- **About this task**
Look below for the line containing "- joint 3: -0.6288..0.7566" and the line containing "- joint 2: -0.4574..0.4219"; repeat exactly those two lines and all lines between them, and nothing else.

^^^^^^^^

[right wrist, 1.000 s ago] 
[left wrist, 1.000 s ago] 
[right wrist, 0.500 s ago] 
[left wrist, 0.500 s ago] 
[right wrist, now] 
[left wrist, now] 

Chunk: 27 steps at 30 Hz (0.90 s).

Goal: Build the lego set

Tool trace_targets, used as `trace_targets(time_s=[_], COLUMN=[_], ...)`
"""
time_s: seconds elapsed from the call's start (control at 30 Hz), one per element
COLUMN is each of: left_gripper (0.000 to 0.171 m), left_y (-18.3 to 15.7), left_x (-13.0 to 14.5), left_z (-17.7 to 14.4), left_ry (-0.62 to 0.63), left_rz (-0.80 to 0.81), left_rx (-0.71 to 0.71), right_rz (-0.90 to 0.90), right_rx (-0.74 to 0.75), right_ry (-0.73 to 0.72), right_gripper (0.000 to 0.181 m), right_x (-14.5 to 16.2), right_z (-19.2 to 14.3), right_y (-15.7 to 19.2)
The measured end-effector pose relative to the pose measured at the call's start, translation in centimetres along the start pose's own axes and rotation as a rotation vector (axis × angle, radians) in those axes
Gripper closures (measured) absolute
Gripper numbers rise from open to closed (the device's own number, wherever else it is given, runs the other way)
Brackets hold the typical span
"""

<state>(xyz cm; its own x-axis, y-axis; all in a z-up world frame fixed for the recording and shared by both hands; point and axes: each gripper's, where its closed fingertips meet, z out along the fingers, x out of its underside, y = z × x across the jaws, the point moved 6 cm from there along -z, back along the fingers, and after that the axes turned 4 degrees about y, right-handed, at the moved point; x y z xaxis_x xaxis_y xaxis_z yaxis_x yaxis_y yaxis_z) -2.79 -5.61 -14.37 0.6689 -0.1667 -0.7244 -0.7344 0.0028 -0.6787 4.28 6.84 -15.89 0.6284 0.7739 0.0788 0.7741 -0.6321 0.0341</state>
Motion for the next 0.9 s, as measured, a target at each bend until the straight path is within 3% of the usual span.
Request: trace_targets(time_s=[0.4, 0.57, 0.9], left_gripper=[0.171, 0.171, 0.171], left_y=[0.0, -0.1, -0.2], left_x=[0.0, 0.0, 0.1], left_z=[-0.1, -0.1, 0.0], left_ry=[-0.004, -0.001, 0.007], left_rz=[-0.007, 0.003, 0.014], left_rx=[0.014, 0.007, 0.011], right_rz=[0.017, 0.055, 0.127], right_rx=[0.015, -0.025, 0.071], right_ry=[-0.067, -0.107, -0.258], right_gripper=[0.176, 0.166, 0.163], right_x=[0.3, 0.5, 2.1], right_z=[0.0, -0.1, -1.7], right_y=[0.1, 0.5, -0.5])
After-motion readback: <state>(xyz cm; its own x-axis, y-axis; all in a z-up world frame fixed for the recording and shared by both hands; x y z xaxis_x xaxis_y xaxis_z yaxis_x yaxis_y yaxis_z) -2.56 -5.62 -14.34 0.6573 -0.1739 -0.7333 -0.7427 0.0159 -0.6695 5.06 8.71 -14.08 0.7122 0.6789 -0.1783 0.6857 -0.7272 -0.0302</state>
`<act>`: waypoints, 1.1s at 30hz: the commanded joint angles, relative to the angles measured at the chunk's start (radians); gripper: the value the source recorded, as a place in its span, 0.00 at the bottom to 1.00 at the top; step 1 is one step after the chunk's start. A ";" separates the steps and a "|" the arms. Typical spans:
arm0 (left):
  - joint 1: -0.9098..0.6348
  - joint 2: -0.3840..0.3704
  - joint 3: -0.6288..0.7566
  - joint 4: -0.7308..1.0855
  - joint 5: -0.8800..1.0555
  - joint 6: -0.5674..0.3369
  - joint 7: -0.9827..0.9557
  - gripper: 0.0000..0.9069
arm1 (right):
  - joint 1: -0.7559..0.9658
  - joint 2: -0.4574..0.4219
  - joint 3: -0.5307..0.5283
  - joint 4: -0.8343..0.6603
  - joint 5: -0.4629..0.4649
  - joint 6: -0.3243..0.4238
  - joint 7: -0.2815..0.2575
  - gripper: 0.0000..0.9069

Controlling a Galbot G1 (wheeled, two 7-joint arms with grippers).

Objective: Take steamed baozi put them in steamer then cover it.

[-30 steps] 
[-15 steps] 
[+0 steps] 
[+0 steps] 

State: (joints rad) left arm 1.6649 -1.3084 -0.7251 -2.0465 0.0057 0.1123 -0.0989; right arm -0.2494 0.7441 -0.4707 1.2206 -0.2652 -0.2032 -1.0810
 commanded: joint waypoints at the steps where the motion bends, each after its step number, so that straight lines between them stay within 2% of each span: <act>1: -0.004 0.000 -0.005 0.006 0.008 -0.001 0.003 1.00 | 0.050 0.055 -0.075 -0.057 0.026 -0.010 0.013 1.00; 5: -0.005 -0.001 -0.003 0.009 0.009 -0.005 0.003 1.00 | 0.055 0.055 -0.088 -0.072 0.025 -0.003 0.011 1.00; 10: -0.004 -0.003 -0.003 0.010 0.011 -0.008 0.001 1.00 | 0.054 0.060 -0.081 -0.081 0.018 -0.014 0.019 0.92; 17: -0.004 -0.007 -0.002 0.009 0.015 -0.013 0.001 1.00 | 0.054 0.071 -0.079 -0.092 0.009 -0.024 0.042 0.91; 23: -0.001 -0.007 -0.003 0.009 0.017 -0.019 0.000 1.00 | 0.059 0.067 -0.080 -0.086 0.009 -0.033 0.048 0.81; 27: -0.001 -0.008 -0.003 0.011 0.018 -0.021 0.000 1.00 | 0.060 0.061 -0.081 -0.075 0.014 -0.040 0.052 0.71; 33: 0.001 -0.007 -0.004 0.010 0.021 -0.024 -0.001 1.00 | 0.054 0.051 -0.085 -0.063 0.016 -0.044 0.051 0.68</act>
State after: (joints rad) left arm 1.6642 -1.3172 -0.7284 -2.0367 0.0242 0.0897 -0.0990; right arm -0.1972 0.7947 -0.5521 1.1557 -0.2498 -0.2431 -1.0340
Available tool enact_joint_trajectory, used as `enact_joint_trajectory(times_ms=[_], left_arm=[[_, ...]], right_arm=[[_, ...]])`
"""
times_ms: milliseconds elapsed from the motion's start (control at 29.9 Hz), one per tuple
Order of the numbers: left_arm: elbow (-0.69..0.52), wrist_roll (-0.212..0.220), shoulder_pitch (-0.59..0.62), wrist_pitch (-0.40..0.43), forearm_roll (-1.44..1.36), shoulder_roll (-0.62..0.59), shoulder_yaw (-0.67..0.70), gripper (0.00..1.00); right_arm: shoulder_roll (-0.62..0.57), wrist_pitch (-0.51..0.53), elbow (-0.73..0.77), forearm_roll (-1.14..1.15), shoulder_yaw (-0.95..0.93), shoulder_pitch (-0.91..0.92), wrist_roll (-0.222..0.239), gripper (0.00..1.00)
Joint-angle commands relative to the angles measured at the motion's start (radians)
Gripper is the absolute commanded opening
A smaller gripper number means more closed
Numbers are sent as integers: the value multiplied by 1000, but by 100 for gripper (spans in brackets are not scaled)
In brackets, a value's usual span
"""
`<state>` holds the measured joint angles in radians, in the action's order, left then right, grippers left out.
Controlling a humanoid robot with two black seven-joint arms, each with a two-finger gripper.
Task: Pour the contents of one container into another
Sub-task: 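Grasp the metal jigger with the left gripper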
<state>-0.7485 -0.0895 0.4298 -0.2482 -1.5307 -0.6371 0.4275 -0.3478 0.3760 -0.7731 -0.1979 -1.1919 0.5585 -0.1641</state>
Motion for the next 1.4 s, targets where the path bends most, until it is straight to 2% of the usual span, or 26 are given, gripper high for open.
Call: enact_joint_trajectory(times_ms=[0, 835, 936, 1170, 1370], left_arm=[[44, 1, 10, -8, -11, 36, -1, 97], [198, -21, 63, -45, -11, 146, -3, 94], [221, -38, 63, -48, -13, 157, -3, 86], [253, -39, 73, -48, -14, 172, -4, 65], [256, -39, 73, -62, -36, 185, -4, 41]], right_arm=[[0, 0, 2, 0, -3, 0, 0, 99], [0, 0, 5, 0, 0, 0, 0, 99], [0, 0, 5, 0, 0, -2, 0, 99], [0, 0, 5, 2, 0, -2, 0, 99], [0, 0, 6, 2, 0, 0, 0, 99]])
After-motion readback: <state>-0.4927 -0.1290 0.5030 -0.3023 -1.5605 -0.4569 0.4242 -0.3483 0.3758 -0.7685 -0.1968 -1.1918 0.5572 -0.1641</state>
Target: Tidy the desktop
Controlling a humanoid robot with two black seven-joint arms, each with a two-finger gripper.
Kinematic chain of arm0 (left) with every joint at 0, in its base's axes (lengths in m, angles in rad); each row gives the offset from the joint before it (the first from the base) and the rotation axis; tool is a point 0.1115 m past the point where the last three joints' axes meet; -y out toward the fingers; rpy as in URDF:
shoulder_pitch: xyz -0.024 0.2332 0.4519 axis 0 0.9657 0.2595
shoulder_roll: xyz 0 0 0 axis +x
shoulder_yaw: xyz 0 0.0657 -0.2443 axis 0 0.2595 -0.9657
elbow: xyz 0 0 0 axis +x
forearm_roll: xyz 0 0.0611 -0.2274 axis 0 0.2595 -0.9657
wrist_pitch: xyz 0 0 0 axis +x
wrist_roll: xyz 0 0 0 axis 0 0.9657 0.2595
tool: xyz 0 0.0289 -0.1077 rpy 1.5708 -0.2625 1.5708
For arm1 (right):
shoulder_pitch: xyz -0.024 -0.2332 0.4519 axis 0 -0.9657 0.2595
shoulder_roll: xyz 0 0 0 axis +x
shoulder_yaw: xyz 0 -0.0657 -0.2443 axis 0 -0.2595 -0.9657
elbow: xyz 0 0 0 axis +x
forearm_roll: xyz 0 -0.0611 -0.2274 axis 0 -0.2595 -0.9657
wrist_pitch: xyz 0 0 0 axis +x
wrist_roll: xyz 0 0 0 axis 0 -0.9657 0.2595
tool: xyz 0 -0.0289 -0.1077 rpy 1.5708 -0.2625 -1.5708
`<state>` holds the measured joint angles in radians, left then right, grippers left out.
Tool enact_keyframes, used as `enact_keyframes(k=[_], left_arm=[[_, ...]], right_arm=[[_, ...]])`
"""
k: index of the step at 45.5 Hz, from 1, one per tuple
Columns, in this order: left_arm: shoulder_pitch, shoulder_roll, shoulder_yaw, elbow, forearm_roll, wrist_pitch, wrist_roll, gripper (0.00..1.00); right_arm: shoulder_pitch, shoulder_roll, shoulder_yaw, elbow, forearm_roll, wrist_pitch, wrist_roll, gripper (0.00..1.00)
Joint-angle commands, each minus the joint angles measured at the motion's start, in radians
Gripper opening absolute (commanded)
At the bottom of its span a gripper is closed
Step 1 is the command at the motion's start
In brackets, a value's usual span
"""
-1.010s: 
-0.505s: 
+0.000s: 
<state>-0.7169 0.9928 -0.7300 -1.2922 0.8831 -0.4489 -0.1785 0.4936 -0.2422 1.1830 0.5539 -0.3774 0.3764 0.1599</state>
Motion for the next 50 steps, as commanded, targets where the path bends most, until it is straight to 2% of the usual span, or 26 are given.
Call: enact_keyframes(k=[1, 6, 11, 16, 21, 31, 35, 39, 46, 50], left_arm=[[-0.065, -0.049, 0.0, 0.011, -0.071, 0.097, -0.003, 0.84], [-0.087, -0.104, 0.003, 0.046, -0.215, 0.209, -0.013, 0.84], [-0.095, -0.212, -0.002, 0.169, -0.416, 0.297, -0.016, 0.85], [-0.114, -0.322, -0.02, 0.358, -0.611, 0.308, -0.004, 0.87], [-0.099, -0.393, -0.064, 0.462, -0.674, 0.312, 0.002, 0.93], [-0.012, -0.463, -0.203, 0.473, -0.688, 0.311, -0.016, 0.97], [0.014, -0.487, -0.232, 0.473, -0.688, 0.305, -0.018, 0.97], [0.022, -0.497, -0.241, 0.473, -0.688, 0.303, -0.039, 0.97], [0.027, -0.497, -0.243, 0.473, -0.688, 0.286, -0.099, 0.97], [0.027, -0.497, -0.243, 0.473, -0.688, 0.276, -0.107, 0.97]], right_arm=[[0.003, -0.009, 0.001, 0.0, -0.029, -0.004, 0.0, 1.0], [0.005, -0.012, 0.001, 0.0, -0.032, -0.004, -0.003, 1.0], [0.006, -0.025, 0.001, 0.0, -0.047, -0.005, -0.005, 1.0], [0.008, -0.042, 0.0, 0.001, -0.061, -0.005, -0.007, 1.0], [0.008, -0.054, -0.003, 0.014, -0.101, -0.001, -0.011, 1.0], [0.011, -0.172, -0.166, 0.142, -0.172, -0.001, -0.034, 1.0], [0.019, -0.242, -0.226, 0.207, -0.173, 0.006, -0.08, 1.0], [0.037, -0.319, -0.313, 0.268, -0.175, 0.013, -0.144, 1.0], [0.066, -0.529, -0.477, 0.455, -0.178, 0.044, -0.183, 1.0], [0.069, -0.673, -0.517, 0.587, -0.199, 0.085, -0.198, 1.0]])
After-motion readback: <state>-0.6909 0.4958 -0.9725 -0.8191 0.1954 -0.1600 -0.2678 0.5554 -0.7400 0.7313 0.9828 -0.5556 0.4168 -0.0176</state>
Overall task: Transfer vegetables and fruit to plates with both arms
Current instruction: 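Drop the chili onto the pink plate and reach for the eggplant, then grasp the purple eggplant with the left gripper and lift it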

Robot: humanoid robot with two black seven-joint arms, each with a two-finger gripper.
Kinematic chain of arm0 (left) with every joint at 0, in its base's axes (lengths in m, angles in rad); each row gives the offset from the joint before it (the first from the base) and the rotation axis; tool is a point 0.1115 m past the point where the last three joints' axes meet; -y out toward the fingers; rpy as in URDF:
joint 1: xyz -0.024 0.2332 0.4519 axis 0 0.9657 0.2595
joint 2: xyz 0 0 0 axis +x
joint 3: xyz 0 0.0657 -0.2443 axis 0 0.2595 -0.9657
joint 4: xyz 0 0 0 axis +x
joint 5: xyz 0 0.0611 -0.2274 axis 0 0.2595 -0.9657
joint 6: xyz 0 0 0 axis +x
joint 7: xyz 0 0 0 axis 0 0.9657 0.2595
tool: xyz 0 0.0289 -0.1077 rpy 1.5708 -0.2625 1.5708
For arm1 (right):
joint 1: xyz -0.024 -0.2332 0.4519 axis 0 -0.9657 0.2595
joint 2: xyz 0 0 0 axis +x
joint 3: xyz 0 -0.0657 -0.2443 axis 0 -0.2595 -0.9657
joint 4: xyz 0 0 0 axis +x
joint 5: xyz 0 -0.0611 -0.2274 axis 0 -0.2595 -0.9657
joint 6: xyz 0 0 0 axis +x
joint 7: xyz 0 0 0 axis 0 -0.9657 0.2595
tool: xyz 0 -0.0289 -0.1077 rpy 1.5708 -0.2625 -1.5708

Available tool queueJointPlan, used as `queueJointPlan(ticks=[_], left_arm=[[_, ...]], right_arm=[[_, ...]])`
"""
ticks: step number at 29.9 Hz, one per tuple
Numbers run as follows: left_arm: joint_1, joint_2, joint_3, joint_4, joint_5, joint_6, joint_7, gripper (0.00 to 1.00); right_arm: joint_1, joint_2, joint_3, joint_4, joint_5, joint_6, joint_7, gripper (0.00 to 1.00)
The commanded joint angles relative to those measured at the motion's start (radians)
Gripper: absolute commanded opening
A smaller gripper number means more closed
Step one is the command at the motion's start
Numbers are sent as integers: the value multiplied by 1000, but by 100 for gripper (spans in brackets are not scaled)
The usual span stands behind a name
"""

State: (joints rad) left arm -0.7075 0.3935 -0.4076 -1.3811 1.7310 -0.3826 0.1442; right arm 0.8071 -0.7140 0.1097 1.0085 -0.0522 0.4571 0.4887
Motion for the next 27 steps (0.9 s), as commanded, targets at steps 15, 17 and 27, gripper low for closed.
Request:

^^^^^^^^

- **Reply**
  - joint 3: -0.6288..0.7566
  - joint 4: -0.7308..1.0855
  - joint 5: -0.8800..1.0555
  - joint 6: -0.5674..0.3369
  - joint 7: -0.9827..0.9557
  - gripper: 0.0000..0.9069
arm1 (right):
  - joint 1: -0.7559..0.9658
  - joint 2: -0.4574..0.4219

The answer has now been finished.